Stimulus controller fixes (location_controller.js, add_location_controller.js)

  1. All four .catch() blocks now log to console.error and display actual error messages to the user. This is the right fix -- errors were previously swallowed with generic "Failed" messages. The user now sees e.message || "fallback" which is a good pattern.

  2. Minor UX concern: Raw e.message values from fetch/network errors may not be user-friendly (e.g., "Failed to fetch", "NetworkError when attempting to fetch resource"). These are browser-generated strings and are acceptable for a dev/internal tool.

Test coverage (spec/requests/client_errors_spec.rb)

  1. Two tests: valid payload (204 + log assertion) and invalid JSON (422). Both are correct and meaningful. The log assertion uses expect(Rails.logger).to receive(:error).with(/CLIENT_ERROR.*TypeError/) which verifies the log format contract.

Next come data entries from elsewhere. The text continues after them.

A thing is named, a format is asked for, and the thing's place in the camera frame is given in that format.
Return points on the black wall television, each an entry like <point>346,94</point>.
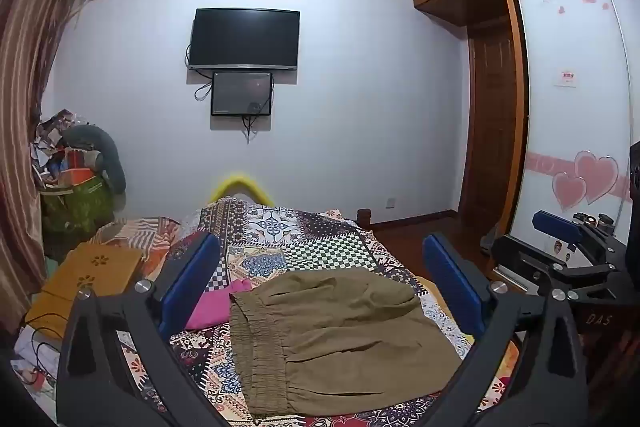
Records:
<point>245,38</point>

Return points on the large pink heart sticker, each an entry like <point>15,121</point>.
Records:
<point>597,174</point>

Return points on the white papers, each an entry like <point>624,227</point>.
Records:
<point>30,367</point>

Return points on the brown striped curtain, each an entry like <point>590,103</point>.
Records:
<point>25,117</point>

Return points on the patchwork patterned bedspread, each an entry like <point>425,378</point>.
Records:
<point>310,237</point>

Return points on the yellow headboard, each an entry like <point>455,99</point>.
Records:
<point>240,189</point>

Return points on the olive green pants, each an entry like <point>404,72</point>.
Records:
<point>345,337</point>

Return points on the small pink heart sticker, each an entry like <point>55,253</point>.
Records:
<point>569,189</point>

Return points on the white paper label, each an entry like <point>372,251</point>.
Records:
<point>566,77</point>

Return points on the pile of clutter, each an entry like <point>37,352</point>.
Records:
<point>55,152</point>

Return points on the wall socket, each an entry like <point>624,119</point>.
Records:
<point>390,203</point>

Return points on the pink cloth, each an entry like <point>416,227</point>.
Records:
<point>220,302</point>

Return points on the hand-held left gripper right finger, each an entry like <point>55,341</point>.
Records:
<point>452,287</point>

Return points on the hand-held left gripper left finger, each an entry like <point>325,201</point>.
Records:
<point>192,277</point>

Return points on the small black wall monitor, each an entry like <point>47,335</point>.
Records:
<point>241,93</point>

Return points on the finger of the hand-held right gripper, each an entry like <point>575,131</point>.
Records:
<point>555,227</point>
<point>520,254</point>

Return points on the grey plush pillow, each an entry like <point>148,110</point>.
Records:
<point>102,152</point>

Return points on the orange striped cloth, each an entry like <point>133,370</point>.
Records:
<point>135,232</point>

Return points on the wooden bedpost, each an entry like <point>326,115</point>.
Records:
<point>364,217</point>

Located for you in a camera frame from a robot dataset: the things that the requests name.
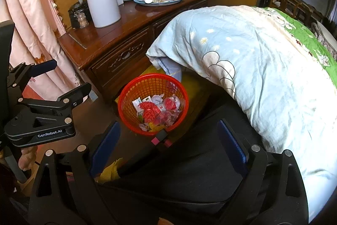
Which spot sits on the black pink clamp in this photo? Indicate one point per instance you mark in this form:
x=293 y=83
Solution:
x=160 y=139

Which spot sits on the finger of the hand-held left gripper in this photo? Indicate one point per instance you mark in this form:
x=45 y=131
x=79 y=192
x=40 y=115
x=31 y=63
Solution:
x=76 y=93
x=44 y=67

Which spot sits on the crumpled white tissue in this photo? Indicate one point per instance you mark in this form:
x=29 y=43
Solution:
x=143 y=127

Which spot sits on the dark wooden cabinet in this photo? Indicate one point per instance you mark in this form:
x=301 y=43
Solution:
x=118 y=30

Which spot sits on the white pillow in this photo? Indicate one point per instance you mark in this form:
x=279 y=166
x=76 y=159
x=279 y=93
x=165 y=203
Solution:
x=326 y=35

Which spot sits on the red knot ornament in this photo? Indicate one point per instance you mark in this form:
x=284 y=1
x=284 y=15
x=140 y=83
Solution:
x=150 y=110

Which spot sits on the wooden desk with chairs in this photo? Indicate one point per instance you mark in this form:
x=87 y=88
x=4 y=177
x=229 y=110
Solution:
x=289 y=3

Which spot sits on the pink printed curtain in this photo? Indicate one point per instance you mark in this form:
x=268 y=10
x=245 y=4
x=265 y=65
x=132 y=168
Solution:
x=31 y=16

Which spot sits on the person's black trousers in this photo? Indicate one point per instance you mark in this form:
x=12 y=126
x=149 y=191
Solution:
x=184 y=175

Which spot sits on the person's left hand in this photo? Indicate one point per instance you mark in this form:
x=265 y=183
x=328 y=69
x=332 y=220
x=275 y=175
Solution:
x=27 y=159

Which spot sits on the clear tub with red contents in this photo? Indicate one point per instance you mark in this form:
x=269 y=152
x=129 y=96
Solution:
x=172 y=102

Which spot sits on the small glass jar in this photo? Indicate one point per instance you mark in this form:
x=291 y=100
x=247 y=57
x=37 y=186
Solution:
x=81 y=20

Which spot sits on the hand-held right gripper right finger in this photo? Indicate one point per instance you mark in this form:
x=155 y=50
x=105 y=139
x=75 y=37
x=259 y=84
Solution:
x=233 y=143

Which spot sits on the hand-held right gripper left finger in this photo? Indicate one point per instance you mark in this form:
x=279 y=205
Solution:
x=105 y=147

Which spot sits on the printed cartoon blanket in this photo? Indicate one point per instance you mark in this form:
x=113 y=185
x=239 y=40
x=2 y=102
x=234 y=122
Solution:
x=263 y=69

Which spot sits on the red plastic mesh basket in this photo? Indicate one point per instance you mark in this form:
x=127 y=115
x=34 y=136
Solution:
x=176 y=88

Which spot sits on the yellow wrapper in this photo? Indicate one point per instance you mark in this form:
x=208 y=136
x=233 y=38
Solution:
x=154 y=126

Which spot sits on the yellow cloth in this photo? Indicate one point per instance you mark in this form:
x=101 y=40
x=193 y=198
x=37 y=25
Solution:
x=109 y=172

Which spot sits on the black lidded pot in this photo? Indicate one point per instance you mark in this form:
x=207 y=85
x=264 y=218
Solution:
x=75 y=7

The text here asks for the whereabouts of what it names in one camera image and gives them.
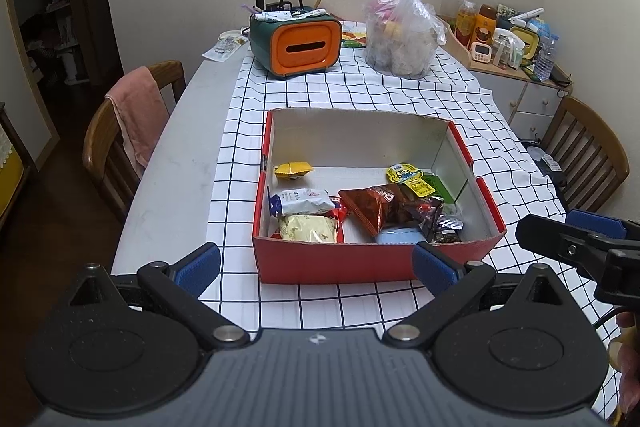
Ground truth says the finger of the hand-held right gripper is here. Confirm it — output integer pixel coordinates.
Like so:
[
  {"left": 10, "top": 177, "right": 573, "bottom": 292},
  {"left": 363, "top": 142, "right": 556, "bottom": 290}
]
[
  {"left": 515, "top": 214, "right": 610, "bottom": 280},
  {"left": 564, "top": 209, "right": 640, "bottom": 249}
]

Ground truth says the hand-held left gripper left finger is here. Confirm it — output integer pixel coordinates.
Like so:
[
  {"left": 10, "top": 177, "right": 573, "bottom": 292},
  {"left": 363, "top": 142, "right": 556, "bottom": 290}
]
[{"left": 69, "top": 242, "right": 251, "bottom": 351}]

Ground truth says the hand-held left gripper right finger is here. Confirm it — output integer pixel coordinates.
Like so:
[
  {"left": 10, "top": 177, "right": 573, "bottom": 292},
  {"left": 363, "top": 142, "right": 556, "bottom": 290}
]
[{"left": 381, "top": 241, "right": 572, "bottom": 351}]

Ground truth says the black snack packet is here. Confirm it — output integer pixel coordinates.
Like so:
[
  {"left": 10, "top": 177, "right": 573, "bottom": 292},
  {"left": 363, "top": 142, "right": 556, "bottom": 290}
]
[{"left": 429, "top": 214, "right": 464, "bottom": 244}]

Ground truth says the light blue snack packet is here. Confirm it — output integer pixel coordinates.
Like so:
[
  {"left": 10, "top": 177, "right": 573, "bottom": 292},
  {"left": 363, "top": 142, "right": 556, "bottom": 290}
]
[{"left": 374, "top": 227, "right": 429, "bottom": 244}]

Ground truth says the red cardboard box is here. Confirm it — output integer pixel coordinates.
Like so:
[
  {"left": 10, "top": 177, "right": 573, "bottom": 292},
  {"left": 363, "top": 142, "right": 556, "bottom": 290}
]
[{"left": 251, "top": 108, "right": 508, "bottom": 286}]

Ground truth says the dark brown snack packet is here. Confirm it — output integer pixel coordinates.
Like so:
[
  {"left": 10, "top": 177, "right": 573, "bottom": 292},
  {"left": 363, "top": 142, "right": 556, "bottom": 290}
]
[{"left": 399, "top": 196, "right": 446, "bottom": 234}]

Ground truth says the green snack packet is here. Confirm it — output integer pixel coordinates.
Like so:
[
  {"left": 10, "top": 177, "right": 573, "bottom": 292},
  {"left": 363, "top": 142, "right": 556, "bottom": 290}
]
[{"left": 419, "top": 174, "right": 459, "bottom": 208}]

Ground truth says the red brown snack bag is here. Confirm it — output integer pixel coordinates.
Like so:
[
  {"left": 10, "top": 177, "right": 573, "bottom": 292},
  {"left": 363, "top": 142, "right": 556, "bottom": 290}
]
[{"left": 337, "top": 185, "right": 417, "bottom": 238}]

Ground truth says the yellow cartoon snack packet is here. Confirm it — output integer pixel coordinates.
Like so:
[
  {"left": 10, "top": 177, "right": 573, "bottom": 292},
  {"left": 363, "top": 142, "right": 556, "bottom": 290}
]
[{"left": 384, "top": 163, "right": 436, "bottom": 198}]

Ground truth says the cream triangular snack packet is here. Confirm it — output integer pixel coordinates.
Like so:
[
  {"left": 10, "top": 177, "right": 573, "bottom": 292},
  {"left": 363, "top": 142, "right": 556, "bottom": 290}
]
[{"left": 277, "top": 214, "right": 337, "bottom": 243}]

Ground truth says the white blue snack packet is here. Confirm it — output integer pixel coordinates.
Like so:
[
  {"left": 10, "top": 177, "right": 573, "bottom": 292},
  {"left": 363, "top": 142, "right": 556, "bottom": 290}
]
[{"left": 267, "top": 188, "right": 337, "bottom": 218}]

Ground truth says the person's right hand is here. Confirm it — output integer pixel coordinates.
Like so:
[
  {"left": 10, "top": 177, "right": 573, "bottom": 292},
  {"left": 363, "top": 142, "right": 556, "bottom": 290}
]
[{"left": 608, "top": 311, "right": 640, "bottom": 415}]

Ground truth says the wooden chair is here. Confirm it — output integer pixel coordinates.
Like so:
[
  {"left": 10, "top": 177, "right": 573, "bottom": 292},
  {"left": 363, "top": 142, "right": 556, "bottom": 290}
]
[
  {"left": 82, "top": 60, "right": 187, "bottom": 224},
  {"left": 539, "top": 96, "right": 631, "bottom": 214}
]

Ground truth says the white drawer cabinet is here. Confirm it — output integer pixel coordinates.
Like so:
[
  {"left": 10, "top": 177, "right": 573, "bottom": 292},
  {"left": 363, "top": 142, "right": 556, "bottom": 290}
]
[{"left": 439, "top": 19, "right": 575, "bottom": 138}]

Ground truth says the pink towel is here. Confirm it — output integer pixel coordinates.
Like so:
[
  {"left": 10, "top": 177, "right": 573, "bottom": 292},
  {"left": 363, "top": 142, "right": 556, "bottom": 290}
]
[{"left": 104, "top": 66, "right": 171, "bottom": 180}]

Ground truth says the clear water bottle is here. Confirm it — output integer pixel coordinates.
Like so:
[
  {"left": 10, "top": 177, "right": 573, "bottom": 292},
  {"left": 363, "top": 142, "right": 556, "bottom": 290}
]
[{"left": 533, "top": 36, "right": 557, "bottom": 83}]

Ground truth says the white kitchen timer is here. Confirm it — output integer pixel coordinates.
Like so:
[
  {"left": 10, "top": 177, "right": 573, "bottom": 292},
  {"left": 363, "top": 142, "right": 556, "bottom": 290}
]
[{"left": 468, "top": 42, "right": 494, "bottom": 66}]

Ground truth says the black checked white tablecloth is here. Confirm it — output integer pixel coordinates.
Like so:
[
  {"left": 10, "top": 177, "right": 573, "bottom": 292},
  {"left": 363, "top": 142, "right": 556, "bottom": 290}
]
[{"left": 204, "top": 19, "right": 626, "bottom": 420}]

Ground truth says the brown lid bottle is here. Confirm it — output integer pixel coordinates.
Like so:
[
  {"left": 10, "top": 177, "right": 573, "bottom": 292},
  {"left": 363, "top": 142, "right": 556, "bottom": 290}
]
[{"left": 472, "top": 4, "right": 499, "bottom": 46}]

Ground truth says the orange drink bottle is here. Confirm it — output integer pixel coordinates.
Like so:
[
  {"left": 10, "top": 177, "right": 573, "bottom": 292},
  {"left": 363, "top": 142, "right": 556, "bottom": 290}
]
[{"left": 454, "top": 0, "right": 476, "bottom": 50}]

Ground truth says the clear plastic bag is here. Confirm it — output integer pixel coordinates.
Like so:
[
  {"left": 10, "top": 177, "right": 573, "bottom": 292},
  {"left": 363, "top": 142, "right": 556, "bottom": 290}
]
[{"left": 363, "top": 0, "right": 449, "bottom": 80}]

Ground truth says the colourful booklet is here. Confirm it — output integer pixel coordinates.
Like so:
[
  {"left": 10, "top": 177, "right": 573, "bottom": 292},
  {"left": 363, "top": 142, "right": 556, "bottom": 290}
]
[{"left": 340, "top": 21, "right": 369, "bottom": 50}]

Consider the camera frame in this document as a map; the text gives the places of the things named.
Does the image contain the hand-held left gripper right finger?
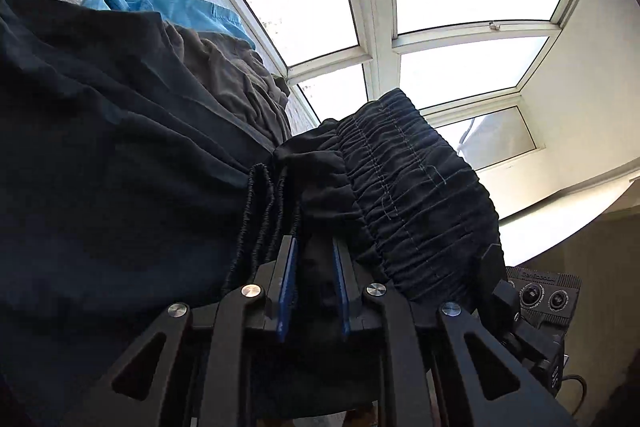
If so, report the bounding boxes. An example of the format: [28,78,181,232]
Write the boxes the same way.
[331,238,576,427]

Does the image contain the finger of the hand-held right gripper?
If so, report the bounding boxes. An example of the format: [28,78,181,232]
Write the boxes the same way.
[477,243,508,313]

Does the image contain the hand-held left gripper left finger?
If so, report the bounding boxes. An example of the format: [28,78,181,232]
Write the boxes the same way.
[65,234,301,427]

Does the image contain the dark pants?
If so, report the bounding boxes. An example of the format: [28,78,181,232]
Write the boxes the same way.
[0,0,503,423]

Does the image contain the grey garment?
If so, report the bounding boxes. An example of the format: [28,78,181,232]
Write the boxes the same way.
[165,22,293,145]

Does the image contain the light blue shirt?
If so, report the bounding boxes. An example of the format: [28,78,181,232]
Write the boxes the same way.
[80,0,257,50]

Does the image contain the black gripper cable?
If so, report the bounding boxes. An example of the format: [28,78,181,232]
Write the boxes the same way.
[560,374,590,415]

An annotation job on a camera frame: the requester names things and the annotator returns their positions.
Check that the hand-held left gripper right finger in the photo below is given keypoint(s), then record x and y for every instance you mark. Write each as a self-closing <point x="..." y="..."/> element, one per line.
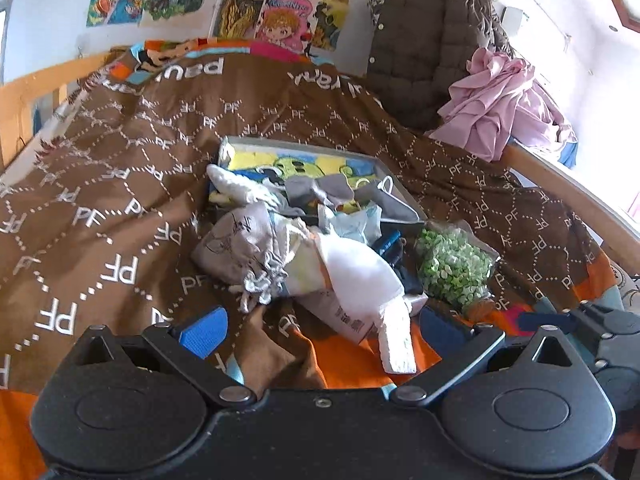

  2. Missing test: oversized payload -- The controller reads only 4096 bytes. There is no test verifying behavior when a payload exceeds that limit. What happens: body is truncated, JSON.parse likely raises JSON::ParserError on incomplete JSON, returning 422. This is acceptable behavior but documenting it with a test would strengthen the contract.

  3. Missing test: non-string stack field -- As noted in point 4, sending "stack": 123 would raise NoMethodError. A test would expose this.

BLOCKERS

None. The new endpoint has test coverage (happy path + error case). No secrets committed. No unvalidated user input reaching SQL or HTML rendering -- data goes to logs only. No DRY violations in auth paths (there is no auth).

NITS

  1. Robustness: Consider adding .to_s before .truncate(500) on the stack field to handle non-string values gracefully:

    "stack=#{data['stack'].to_s.truncate(500)}"
    
  2. Test gap: An oversized-payload test and a malformed-types test (e.g., "stack": 123) would harden the contract, but not blocking.

  3. Log injection: If the Loki pipeline parses logs by newline, consider stripping \n from interpolated fields, or switching to structured JSON logging for the [CLIENT_ERROR] line itself (consistent with the lograge JSON formatter already configured).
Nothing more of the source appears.